SUPPLIED DATA:
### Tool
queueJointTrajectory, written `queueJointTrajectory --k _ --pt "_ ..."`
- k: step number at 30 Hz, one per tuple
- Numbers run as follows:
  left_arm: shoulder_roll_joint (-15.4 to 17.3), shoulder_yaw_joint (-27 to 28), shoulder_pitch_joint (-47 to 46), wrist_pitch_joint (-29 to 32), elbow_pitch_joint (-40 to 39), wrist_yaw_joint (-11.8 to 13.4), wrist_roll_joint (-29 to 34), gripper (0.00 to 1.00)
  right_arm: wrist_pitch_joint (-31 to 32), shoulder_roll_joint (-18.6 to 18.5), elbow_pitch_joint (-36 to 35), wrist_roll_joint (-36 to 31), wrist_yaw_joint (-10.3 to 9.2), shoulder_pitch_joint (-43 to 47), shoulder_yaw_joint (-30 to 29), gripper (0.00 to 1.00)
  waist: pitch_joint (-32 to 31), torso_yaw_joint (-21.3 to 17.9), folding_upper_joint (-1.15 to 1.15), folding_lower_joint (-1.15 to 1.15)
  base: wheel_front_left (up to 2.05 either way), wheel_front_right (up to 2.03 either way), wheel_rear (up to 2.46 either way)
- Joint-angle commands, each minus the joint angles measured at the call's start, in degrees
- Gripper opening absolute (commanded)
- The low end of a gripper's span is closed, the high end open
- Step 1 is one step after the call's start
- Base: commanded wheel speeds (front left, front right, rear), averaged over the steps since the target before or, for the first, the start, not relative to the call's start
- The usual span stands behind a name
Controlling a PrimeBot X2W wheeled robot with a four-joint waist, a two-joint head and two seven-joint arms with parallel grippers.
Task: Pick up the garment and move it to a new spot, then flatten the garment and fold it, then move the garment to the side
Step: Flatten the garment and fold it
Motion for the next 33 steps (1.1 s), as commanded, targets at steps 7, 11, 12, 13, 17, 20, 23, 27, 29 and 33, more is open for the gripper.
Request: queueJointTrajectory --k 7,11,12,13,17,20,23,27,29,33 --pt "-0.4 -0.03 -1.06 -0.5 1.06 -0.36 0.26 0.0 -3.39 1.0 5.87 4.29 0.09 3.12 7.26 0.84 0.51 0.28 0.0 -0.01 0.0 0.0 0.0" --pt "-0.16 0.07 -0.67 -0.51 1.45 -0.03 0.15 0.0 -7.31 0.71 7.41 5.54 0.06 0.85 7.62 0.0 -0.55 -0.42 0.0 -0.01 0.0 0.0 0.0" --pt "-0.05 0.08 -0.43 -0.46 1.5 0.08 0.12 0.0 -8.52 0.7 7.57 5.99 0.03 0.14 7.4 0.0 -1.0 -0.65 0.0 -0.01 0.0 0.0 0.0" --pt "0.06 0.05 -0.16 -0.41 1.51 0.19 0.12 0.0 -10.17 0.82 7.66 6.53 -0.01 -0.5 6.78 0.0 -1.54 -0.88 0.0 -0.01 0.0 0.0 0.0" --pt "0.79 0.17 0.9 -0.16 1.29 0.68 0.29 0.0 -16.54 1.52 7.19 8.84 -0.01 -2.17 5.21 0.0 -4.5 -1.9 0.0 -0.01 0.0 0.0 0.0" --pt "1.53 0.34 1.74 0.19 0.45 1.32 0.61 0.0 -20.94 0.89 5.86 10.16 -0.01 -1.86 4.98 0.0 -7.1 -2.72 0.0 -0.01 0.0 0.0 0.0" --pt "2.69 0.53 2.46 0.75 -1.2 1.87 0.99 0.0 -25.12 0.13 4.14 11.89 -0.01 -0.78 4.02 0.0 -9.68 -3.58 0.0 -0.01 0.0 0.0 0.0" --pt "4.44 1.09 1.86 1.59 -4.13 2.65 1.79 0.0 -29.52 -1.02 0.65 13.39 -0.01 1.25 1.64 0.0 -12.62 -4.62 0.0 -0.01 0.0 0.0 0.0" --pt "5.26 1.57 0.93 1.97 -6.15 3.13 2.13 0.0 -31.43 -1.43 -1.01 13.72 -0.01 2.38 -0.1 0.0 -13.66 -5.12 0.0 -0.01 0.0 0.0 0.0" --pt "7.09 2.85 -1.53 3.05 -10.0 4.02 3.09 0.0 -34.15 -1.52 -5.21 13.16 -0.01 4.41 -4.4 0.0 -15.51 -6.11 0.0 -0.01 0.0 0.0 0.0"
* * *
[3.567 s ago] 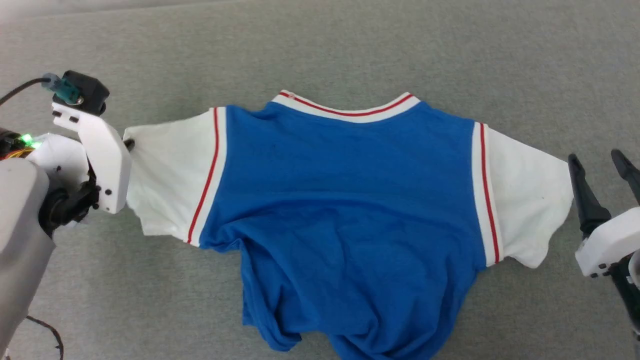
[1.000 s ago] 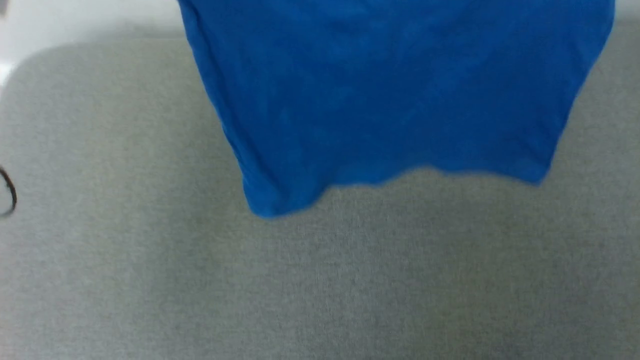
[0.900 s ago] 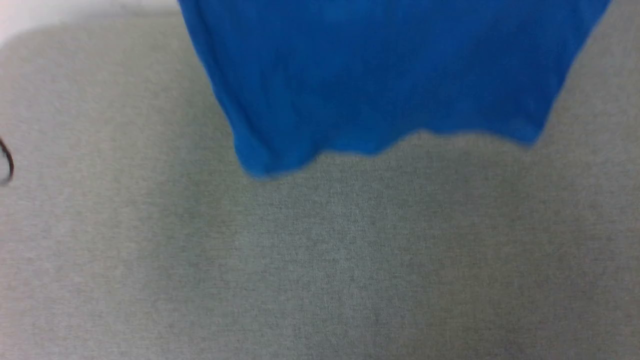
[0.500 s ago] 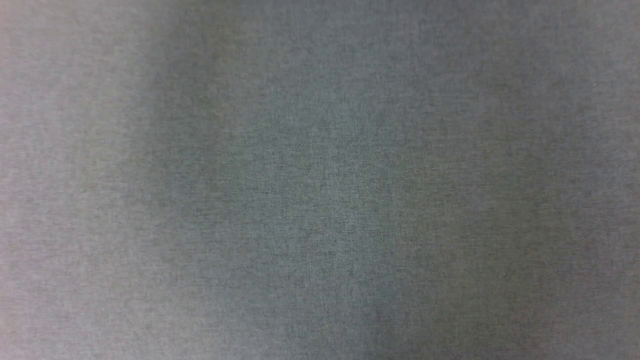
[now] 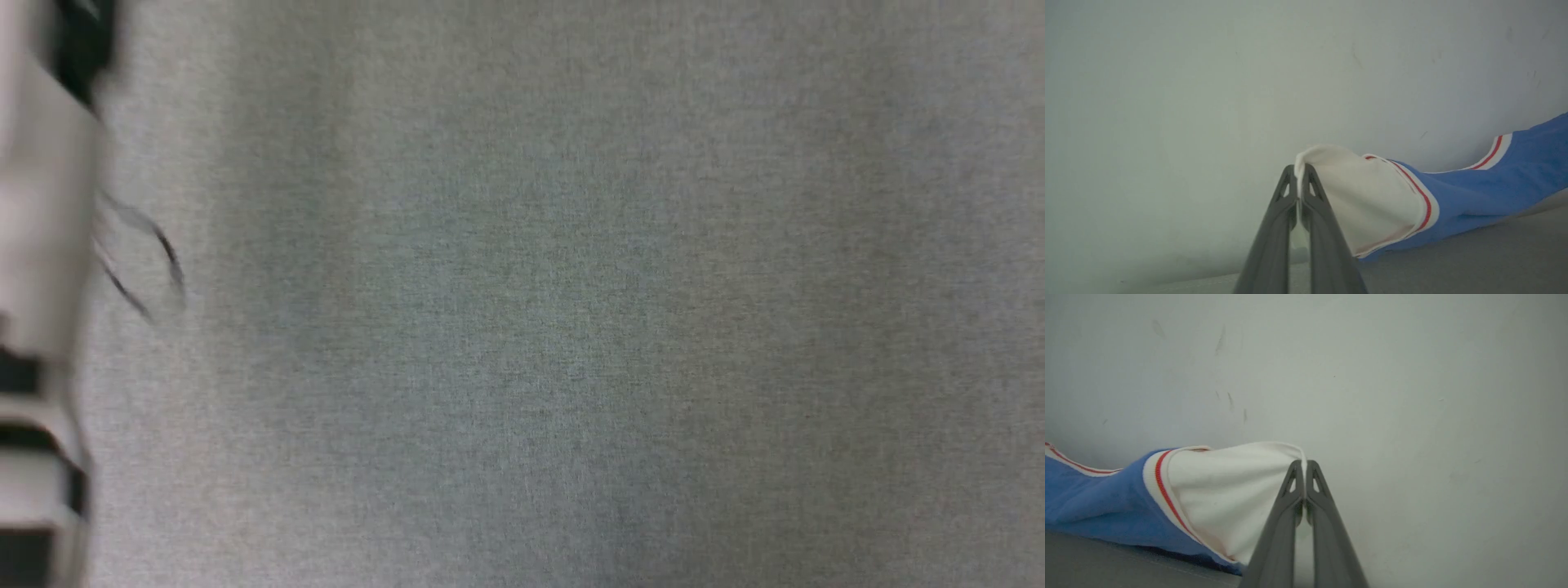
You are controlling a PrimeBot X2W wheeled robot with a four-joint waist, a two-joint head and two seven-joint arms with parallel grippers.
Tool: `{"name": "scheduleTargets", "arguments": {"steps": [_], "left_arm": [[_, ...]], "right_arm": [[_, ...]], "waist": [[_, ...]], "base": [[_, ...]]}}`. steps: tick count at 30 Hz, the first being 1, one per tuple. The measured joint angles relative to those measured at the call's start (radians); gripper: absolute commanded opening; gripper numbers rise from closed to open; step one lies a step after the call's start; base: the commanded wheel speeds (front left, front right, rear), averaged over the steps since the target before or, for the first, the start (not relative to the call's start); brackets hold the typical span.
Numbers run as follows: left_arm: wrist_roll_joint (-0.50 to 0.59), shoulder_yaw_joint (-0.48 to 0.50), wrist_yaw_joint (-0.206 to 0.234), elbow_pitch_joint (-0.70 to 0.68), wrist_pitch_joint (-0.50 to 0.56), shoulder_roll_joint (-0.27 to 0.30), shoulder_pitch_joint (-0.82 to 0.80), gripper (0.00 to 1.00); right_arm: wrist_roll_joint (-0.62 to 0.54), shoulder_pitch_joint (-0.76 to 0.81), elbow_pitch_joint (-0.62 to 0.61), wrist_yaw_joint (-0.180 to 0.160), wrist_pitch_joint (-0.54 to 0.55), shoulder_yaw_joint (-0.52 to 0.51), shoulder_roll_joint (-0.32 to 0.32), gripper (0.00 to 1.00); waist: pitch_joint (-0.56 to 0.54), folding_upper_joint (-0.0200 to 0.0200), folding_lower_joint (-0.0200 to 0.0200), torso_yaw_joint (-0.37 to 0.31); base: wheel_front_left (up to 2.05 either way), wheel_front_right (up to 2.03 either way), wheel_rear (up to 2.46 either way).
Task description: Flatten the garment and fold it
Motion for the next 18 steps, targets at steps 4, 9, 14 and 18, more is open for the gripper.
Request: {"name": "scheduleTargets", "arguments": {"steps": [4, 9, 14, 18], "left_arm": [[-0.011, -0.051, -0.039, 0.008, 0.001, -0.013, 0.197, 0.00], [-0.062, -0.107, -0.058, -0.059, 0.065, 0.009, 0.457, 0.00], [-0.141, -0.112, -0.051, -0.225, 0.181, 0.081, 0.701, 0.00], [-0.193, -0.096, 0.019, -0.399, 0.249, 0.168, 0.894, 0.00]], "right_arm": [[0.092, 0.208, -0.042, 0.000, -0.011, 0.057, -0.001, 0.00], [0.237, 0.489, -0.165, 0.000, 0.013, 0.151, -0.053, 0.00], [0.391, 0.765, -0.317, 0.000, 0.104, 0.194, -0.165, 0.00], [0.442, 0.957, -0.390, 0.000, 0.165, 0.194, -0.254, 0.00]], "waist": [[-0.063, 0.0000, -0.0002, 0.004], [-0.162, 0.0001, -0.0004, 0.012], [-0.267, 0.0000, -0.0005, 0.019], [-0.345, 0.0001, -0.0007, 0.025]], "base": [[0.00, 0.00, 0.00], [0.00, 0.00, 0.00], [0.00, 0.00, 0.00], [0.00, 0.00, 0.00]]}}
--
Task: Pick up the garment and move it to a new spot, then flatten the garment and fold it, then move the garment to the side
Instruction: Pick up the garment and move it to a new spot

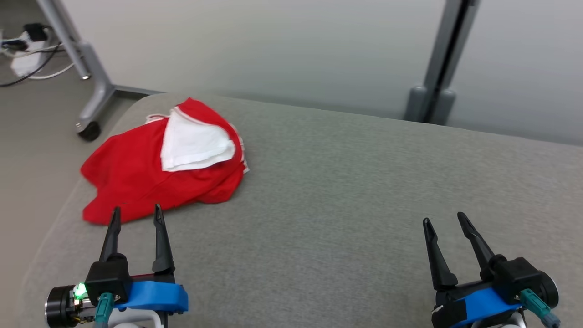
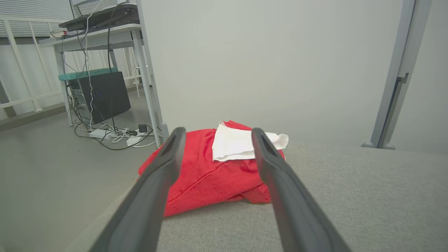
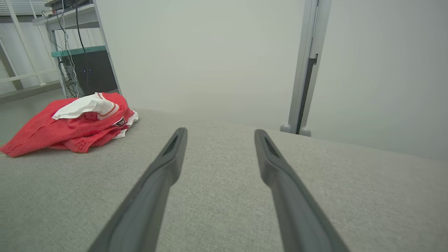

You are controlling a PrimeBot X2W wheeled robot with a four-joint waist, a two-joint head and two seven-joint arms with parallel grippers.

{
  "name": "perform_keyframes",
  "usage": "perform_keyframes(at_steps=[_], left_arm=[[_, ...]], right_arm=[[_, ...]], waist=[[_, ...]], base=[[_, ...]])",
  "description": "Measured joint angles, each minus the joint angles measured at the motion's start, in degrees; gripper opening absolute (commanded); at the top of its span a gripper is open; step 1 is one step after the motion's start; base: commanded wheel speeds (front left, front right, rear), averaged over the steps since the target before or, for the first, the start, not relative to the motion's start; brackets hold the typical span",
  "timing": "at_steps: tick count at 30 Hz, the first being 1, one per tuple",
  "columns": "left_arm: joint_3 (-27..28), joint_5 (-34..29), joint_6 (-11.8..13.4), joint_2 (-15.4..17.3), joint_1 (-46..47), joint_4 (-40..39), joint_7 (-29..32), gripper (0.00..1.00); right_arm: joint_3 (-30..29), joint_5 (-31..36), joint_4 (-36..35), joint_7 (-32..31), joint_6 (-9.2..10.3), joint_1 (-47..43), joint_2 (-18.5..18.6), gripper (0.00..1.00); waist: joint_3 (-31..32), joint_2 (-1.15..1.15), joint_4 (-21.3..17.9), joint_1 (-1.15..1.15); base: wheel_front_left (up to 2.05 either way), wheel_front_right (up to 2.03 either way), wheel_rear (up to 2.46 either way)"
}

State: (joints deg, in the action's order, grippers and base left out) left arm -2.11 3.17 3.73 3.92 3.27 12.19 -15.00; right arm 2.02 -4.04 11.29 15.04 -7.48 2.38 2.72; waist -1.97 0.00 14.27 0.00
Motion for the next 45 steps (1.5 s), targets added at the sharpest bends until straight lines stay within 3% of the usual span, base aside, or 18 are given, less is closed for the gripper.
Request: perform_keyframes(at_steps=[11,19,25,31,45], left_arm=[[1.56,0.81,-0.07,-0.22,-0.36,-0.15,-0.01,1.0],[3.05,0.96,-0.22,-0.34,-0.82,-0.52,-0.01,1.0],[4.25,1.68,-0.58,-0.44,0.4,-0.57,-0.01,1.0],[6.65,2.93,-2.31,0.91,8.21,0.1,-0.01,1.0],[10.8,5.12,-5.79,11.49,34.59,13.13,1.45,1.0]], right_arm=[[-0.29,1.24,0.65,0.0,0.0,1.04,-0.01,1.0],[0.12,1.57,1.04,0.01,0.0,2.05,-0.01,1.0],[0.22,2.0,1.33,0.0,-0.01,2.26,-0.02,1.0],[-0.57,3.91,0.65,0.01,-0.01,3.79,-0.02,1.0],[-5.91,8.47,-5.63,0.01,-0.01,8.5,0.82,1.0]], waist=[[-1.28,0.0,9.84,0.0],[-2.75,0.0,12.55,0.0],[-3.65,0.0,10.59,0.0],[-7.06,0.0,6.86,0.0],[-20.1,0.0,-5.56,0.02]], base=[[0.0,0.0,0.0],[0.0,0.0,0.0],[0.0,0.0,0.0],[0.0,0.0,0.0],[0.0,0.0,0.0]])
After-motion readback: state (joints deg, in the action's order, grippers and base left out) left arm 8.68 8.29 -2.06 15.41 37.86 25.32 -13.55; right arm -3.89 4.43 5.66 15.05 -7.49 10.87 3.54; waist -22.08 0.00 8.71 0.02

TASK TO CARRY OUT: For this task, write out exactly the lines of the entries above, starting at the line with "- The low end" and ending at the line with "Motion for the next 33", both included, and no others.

WRITTEN ANSWER:
- The low end of a gripper's span is closed, the high end open
- Step 1 is one step after the call's start
- Base: commanded wheel speeds (front left, front right, rear), averaged over the steps since the target before or, for the first, the start, not relative to the call's start
- The usual span stands behind a name
Controlling a PrimeBot X2W wheeled robot with a four-joint waist, a two-joint head and two seven-joint arms with parallel grippers.
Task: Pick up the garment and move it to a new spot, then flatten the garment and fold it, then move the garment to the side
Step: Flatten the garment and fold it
Motion for the next 33 steps (1.1 s), as commanded, targets at steps 7, 11, 12, 13, 17, 20, 23, 27, 29 and 33, more is open for the gripper.

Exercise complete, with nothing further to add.